"Je suis macédonien et je veux le rester" : avant le référendum sur le changement de nom, la société macédonienne fracturée
Les Macédoniens diront dimanche par référendum s'ils acceptent de devenir citoyens de la "Macédoine du nord", un nouveau nom qui solderait un vieux conflit avec la Grèce et les rapprocherait de l'Union européenne. Les camps du oui et du non semblent irréconciliables.
La Macédoine garde la mémoire vive des violences qui l’ont déchirée il n’y a pas vingt ans, en 2001, lors d’affrontement avec la communauté albanaise. Si le veto grec à s'appeler "Macédoine" leur ferme les portes tant de l'Otan que de l'Union européenne, la droite nationaliste reste sur sa position et refuse le changement de nom. La question du nom a ouvert de nouvelles lignes de fracture : ce n’est plus une division ethnique, elle passe au travers de la communauté macédonienne.
De chaque côté, alors que les citoyens se prononcent dimanche 30 septembre par référendum pour dire s'ils acceptent de devenir citoyens de la "Macédoine du nord", les arguments sont sans appels. "Mes grands-parents, mes aïeux sont macédoniens, mes racines sont macédoniennes, je suis macédonien et je veux que mes enfants restent macédoniens, explique Zoran, patron de casino, qui boudera le référendum. Je ne vois pas pourquoi je devrais devenir macédonien du nord, du sud, de l'est ou de l'ouest. C'est simple : je suis macédonien et je veux le rester."
A l'inverse, Filip, un jeune étudiant, ira voter. "Nous devons dépasser les querelles du nom qui nous empoisonnent depuis 27 ans", estime-t-il, exaspéré par les références à l’antiquité qui peuplent le discours nationaliste.
On a perdu tellement de temps à parler d'histoire ! Je pense qu'il est temps de faire l'histoire. Et d'appartenir à un ensemble qui aura du sens dans l'avenir.

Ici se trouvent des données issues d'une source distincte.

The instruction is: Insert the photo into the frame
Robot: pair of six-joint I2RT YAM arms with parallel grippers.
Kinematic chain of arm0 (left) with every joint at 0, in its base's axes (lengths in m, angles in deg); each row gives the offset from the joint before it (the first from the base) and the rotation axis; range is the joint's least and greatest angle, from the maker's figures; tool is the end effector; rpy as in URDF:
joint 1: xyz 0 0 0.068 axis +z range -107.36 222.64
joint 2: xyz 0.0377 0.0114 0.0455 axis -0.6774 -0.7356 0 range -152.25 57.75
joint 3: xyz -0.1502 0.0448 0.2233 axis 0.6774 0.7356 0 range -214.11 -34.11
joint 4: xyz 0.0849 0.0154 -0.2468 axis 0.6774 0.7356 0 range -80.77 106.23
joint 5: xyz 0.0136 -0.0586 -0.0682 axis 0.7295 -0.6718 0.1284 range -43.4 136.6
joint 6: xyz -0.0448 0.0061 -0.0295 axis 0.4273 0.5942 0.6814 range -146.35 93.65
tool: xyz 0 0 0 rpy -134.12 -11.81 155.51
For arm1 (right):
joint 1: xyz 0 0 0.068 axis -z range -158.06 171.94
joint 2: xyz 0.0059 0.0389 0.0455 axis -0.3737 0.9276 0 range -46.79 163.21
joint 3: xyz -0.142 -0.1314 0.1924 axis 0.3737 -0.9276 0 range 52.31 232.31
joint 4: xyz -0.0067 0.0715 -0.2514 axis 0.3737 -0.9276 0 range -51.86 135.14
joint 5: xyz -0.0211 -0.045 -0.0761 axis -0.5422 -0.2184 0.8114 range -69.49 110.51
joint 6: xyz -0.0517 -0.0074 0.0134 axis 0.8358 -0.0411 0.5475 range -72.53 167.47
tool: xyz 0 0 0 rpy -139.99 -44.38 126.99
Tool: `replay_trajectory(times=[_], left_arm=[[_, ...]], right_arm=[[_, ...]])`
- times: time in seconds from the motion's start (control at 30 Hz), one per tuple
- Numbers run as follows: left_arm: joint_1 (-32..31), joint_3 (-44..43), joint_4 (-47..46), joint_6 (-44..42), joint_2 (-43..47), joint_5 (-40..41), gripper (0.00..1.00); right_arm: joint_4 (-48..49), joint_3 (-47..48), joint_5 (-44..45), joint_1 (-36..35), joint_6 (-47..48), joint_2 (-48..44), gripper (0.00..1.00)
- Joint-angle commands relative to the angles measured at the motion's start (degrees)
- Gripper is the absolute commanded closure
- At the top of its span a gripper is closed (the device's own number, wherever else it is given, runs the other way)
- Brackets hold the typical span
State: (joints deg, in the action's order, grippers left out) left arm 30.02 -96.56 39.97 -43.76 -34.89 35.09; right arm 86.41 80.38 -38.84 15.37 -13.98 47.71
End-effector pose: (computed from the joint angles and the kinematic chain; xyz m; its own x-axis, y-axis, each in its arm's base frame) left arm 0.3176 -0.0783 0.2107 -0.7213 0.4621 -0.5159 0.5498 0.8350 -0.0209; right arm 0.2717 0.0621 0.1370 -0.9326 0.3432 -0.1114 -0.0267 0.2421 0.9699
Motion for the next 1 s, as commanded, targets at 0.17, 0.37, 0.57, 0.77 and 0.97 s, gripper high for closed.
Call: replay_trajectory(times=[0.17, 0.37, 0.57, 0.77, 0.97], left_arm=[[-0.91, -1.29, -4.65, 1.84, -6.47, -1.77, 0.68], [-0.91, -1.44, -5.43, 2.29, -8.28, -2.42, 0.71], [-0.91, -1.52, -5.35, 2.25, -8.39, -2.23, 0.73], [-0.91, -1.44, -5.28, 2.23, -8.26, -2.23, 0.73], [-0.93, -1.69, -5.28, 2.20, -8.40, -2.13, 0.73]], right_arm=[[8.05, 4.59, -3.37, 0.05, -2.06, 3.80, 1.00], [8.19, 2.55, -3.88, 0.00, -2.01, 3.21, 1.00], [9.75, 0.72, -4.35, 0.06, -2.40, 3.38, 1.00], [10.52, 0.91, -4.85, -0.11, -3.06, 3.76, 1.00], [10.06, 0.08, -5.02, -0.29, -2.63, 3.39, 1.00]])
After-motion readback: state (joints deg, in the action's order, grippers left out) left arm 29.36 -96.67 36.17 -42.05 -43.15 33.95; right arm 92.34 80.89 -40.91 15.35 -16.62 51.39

Filip, étudiantà franceinfo
"Ce vote, poursuit l’étudiant, ce n'est pas juste pour nous, c'est pour tant de générations à venir. Et pour les générations futures, pour mes enfants ou petits-enfants, la question ne sera pas de savoir s'ils sont d'origine slave ou descendent d'Alexandre le Grand". Ce qui comptera, dit Filip, "c'est que leur vie soit correcte, qu'ils puissent vivre dans une démocratie. Concentrons-nous sur ce que nous avons le pouvoir de changer. Et changeons ce pays miné par la corruption", ajoute cette jeune femme, titulaire d’un master de sciences, mais qui végète aujourd’hui comme vendeuse. "J’estime qu’il est très difficile de trouver du travail ici en restant fidèle à ses principes, soupire-t-elle. Cela suppose de trouver des relations, du piston, ou on doit prendre la carte du parti."
Le chômage et l'exil des jeunes en toile de fond
Le taux de chômage dépasse les 20% en Macédoine. Il est deux fois plus élevé chez les jeunes, lesquels s’exilent en masse. Les jeunes partisans du oui veulent construire leur avenir dans leur pays, éloigner le spectre de la guerre en intégrant la protection de l’Otan, rompre avec l’isolement. "Faut-il pour cela changer le nom qui nous définit parce que la Grèce l’exige ?", s’interroge Veneta, une historienne hostile à l’accord. Deux discours qui ne se rencontrent guère. Le sujet est tabou en famille et entre amis, dans une région où la question de l’identité reste extrêmement sensible et en débattre réveille de trop mauvais souvenirs.